On page 16 of WEIT, Coyne mentions continental drift and the problems it poses for young earth creationism. We know from evidence such as geographical fossil distribution (see image below) that the continents were once together. We know from GPS satellites that the continents are moving at 2–4 inches per year. And plate tectonics, which posits many millions of years of drift, already explains the observed evidence. It can even make accurate predictions. For example, oil companies use plate tectonics to figure out where to drill.

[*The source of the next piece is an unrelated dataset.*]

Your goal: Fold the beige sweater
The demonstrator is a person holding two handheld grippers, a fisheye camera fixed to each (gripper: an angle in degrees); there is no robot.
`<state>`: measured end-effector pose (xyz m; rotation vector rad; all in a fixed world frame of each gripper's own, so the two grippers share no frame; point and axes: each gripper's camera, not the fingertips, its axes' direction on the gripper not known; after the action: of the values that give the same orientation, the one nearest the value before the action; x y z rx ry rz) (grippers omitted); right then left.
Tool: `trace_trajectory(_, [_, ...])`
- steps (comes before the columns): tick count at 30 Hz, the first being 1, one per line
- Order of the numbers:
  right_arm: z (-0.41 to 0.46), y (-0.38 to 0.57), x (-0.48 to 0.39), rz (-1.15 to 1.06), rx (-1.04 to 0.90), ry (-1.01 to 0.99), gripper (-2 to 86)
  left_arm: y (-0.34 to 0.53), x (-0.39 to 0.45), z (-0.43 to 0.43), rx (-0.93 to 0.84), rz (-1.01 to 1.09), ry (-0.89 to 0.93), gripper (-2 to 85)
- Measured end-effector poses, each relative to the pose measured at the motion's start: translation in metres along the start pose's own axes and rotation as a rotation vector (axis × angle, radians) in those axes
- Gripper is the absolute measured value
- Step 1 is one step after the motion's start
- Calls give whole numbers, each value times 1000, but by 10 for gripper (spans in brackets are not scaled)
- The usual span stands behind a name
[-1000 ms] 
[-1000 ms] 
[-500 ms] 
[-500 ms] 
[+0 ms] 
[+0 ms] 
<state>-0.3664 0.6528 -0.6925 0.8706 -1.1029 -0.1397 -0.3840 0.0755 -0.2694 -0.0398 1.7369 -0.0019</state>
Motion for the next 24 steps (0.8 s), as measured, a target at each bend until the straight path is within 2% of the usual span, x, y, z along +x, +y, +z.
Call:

Coyne doesn't mention the proposed YEC explanation for continental drift, runaway subduction, but I don't really blame him; the whole concept is a mess. Basically, the YECs think that around the time of the flood, entire continents moved thousands of miles across the earth at about 4 miles per hour – roughly the average person's walking speed. They provide no mechanism for this phenomenon, and the heat released by billions of tons of land moving that fast would be enough to boil away the world's oceans. If YECs want to use the catch-all, unfalsifiable "God did it" as the explanation for these problems, that still leaves the problem of why God would want to move the continents around in the first place.
The real problem with runaway subduction is that it takes the Bible as a given and then tries to reconcile it with our observations, no matter how absurd the result. Objectively speaking, it makes far more sense to start with the observable evidence and then find the simplest and best explanation for that evidence – precisely as traditional plate tectonics already does.